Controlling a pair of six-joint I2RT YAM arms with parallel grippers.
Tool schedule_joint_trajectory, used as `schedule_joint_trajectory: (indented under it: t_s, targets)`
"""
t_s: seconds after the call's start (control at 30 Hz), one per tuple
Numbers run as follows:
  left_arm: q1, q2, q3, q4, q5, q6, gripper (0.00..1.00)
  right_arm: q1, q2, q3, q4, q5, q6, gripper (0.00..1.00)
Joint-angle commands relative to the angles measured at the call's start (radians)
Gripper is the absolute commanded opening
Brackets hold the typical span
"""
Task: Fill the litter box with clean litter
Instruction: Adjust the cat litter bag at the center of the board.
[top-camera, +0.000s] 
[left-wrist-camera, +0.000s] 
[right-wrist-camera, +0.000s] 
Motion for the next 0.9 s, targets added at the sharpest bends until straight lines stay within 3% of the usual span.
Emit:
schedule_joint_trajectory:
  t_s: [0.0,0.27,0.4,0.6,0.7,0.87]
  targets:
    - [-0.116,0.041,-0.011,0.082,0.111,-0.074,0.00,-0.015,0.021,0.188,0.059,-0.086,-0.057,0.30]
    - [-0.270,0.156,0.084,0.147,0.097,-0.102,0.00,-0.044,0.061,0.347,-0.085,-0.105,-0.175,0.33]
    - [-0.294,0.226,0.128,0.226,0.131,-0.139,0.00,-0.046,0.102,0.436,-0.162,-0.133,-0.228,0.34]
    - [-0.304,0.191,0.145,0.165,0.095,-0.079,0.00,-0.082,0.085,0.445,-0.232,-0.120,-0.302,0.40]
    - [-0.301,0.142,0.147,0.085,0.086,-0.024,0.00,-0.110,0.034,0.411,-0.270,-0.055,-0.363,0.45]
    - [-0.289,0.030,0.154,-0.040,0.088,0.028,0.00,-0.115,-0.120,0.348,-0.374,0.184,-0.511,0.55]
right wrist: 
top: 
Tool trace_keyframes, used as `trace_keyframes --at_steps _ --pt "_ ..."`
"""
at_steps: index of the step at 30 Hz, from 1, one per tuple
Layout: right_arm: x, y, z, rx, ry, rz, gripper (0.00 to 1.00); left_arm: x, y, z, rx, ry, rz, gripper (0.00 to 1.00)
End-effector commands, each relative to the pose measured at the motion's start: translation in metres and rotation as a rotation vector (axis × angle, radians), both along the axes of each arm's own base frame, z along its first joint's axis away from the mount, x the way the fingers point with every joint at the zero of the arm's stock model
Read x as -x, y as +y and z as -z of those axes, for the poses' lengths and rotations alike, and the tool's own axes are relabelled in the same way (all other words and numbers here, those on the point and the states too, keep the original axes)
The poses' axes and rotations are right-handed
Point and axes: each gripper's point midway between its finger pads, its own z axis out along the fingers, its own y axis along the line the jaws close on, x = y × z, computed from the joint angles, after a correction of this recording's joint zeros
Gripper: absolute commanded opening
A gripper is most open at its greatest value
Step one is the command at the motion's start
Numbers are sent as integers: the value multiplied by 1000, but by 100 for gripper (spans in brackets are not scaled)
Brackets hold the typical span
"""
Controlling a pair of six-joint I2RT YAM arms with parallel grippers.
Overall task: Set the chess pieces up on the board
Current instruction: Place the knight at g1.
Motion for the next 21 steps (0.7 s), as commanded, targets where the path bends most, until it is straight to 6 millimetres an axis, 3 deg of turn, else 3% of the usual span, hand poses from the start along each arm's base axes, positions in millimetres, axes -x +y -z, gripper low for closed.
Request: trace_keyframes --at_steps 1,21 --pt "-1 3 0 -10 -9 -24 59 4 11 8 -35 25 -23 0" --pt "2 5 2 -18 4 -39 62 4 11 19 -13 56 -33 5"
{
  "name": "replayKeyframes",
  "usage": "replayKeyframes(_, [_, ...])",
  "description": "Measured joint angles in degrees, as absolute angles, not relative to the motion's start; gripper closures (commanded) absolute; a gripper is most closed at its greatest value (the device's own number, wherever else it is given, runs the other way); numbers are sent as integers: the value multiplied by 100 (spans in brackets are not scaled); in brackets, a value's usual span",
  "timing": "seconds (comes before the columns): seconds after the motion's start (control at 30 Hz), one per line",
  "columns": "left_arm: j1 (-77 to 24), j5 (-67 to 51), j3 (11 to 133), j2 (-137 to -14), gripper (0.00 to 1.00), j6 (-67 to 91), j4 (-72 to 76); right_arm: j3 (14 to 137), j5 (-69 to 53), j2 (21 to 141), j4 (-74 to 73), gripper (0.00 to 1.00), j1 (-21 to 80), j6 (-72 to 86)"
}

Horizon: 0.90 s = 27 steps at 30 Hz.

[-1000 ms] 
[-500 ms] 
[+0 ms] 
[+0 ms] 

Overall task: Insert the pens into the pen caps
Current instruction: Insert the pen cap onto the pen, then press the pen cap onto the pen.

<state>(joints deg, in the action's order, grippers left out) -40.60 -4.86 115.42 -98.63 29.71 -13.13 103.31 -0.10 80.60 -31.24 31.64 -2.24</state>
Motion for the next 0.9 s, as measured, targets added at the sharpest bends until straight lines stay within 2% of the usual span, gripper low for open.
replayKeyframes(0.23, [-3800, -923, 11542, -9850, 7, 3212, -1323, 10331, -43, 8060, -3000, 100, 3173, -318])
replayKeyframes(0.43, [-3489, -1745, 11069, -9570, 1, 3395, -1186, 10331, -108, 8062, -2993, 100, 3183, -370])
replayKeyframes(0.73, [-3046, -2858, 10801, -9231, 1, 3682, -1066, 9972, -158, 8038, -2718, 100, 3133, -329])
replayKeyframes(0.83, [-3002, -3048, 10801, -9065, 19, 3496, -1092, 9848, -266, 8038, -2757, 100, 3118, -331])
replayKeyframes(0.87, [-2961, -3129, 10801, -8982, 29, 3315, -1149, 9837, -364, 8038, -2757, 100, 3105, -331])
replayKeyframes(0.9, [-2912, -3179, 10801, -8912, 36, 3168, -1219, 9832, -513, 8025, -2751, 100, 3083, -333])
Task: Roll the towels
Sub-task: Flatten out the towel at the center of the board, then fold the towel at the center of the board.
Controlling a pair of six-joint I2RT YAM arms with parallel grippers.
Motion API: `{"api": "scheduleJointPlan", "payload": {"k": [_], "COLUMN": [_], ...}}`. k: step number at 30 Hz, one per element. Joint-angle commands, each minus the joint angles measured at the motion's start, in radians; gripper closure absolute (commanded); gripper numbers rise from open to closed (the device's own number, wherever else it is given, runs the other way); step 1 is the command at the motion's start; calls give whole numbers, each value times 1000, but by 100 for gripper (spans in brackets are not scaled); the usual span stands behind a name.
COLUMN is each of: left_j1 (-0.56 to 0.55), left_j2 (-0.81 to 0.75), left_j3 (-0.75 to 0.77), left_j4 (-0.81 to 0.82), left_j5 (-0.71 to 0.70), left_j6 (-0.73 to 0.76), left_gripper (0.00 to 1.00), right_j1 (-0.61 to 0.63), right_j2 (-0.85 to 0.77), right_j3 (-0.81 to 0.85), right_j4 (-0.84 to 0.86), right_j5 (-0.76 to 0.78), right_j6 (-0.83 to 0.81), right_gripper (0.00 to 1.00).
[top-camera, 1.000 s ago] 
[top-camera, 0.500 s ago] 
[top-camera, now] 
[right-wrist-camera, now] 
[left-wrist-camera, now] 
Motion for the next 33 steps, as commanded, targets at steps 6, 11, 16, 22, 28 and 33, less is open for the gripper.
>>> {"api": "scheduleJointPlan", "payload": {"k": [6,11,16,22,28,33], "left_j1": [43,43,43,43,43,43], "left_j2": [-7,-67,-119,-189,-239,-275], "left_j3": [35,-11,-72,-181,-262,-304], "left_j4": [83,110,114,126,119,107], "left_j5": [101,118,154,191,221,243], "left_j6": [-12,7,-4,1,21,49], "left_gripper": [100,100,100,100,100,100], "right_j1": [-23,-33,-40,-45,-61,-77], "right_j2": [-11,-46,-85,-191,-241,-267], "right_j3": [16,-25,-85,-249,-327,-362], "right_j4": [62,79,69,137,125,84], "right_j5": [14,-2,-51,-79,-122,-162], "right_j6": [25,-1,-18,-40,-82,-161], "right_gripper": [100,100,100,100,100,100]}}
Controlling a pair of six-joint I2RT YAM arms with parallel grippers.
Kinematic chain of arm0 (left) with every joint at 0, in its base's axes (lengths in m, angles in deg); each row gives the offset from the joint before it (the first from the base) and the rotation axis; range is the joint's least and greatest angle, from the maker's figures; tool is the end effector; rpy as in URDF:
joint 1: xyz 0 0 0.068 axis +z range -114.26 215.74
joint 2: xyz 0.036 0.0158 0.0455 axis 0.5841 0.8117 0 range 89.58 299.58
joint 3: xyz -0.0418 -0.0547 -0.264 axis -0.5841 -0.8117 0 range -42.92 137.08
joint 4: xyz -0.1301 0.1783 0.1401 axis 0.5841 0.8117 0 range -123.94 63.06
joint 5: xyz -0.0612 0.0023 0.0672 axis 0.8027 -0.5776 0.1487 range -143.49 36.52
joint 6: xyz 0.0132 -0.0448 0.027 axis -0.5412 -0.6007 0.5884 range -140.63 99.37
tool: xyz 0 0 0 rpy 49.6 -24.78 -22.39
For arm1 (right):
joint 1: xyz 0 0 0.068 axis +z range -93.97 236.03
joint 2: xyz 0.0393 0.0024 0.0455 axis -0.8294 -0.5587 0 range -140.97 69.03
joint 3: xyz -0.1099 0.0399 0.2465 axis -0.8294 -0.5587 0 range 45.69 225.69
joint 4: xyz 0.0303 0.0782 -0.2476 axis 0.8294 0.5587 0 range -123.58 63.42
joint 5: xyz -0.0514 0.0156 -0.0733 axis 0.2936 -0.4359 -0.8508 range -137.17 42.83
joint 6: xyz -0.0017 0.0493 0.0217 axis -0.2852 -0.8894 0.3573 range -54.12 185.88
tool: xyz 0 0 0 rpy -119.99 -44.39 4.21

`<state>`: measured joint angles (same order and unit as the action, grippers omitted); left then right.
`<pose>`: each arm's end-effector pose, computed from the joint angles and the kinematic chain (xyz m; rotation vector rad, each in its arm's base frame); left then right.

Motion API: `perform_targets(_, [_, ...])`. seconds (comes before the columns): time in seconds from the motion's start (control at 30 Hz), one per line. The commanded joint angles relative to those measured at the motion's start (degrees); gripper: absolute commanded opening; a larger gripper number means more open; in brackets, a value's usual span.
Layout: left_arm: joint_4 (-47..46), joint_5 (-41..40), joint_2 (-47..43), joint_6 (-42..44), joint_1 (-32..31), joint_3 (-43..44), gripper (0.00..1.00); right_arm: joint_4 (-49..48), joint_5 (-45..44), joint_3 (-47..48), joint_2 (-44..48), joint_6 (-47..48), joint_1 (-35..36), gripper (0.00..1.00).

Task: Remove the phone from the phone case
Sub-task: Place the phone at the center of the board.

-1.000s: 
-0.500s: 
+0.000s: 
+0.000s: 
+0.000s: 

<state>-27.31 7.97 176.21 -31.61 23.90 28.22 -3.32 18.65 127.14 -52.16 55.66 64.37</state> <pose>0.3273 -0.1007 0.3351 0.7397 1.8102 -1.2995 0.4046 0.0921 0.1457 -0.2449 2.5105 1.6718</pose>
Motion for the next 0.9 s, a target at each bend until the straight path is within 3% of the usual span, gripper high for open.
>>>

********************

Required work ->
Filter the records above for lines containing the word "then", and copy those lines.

Exercise response ->
Current instruction: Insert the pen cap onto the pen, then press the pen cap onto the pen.
Sub-task: Flatten out the towel at the center of the board, then fold the towel at the center of the board.
`<state>`: measured joint angles (same order and unit as the action, grippers omitted); left then right.
`<pose>`: each arm's end-effector pose, computed from the joint angles and the kinematic chain (xyz m; rotation vector rad, each in its arm's base frame); left then right.

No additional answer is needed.